(COLLECTED DATA Opens)

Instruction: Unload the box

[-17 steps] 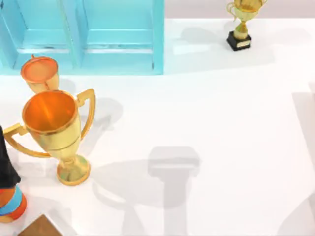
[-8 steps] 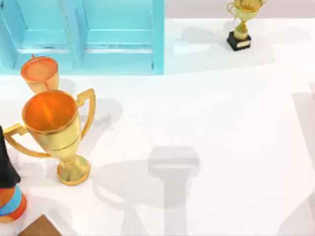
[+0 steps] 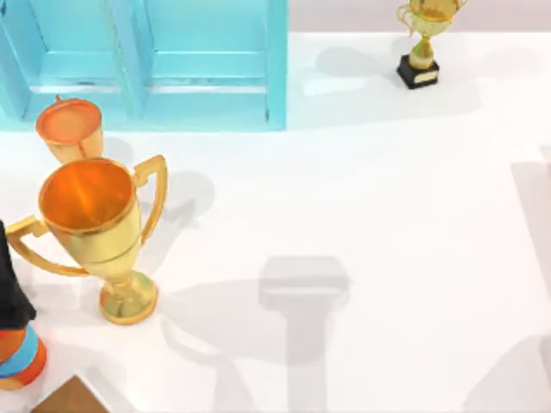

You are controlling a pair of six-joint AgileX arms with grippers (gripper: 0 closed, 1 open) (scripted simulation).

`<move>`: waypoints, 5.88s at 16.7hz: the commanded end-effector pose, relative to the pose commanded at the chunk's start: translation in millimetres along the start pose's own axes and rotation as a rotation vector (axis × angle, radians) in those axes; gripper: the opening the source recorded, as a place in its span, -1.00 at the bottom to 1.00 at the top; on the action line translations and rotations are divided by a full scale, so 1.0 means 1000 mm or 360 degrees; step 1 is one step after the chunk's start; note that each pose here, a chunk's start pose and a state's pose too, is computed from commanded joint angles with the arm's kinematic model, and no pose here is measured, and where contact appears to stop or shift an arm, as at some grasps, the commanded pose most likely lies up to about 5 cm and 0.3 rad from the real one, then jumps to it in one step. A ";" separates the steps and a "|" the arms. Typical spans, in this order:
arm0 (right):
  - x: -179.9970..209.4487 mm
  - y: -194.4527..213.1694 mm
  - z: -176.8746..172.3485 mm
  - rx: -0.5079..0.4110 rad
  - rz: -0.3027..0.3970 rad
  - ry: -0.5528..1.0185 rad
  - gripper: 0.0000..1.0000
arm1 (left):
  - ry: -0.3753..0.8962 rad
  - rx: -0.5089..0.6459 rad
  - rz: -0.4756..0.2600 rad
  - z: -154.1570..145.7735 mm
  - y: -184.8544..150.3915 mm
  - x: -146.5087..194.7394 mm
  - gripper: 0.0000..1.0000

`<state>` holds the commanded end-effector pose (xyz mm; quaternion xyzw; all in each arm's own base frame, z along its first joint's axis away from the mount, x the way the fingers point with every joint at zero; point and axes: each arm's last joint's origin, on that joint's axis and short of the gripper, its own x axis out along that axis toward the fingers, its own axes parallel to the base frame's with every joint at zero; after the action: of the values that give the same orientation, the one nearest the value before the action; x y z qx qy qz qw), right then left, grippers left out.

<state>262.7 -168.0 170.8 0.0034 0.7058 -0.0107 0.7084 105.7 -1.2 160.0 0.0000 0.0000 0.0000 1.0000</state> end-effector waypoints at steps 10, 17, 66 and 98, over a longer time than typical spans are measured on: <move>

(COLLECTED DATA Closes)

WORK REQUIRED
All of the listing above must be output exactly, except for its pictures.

ANSWER SECTION
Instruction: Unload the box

[-17 steps] 
[-8 steps] 
[+0 steps] 

You are controlling a pair of six-joint AgileX arms with grippers (gripper: 0 closed, 1 open) (scripted simulation).

`<move>`: waypoints, 5.88s at 16.7hz: the commanded end-effector pose, relative to the pose commanded at the chunk's start: translation in millimetres along the start pose's own axes and rotation as a rotation vector (axis × angle, radians) in those axes; gripper: the opening the source recorded, as a place in its span, -1.00 at the bottom to 1.00 at the top; on the action line translations and rotations are divided by a full scale, so 1.0 means 1000 mm or 360 degrees; step 1 is one step after the chunk's start; note that each pose here, a chunk's start pose and a state's pose too, is computed from commanded joint angles with the arm's kinematic model, and no pose here is measured, and where contact appears to stop or shift an arm, as at some grasps, the commanded pose most likely lies up to about 5 cm and 0.3 rad from the real one, then jumps to it in one step. A ";" separates the steps and a "|" the arms. Typical spans, in this order:
arm0 (right):
  - x: -179.9970..209.4487 mm
  - y: -194.4527..213.1694 mm
  - z: -176.8746..172.3485 mm
  - rx: -0.5079..0.4110 rad
  - rz: -0.3027..0.3970 rad
  - ry: -0.5528..1.0185 rad
  - gripper: 0.0000..1.0000
arm1 (left):
  - ry: -0.3753..0.8962 rad
  - rx: -0.5089..0.6459 rad
  - rz: -0.4756..0.2600 rad
  - z: -154.1570..145.7735 mm
  - y: -184.8544..150.3915 mm
  - x: -146.5087..194.7394 mm
  - gripper: 0.0000..1.0000

`<state>` holds the commanded end-effector pose (xyz mm; quaternion xyzw; all in each arm's own base frame, z along its first joint's axis away from the mount, x the way the fingers point with every joint at zero; point and axes: each arm's last joint's origin, on that joint's axis and short of the gripper, its own x axis out along that axis toward the fingers, its own axes parallel to the base frame's with every joint at zero; after the action: of the values that give the same orientation, the one nearest the value before the action; x y z qx qy qz qw), right then left, grippers left out.

<state>262.7 -168.0 170.8 0.0034 0.7058 -0.0107 0.7084 105.7 -1.2 160.0 0.0000 0.0000 0.0000 1.0000</state> end-effector waypoints at steps 10, 17, 66 and 98, over a longer time than typical spans are measured on: <move>

The response has been given in full.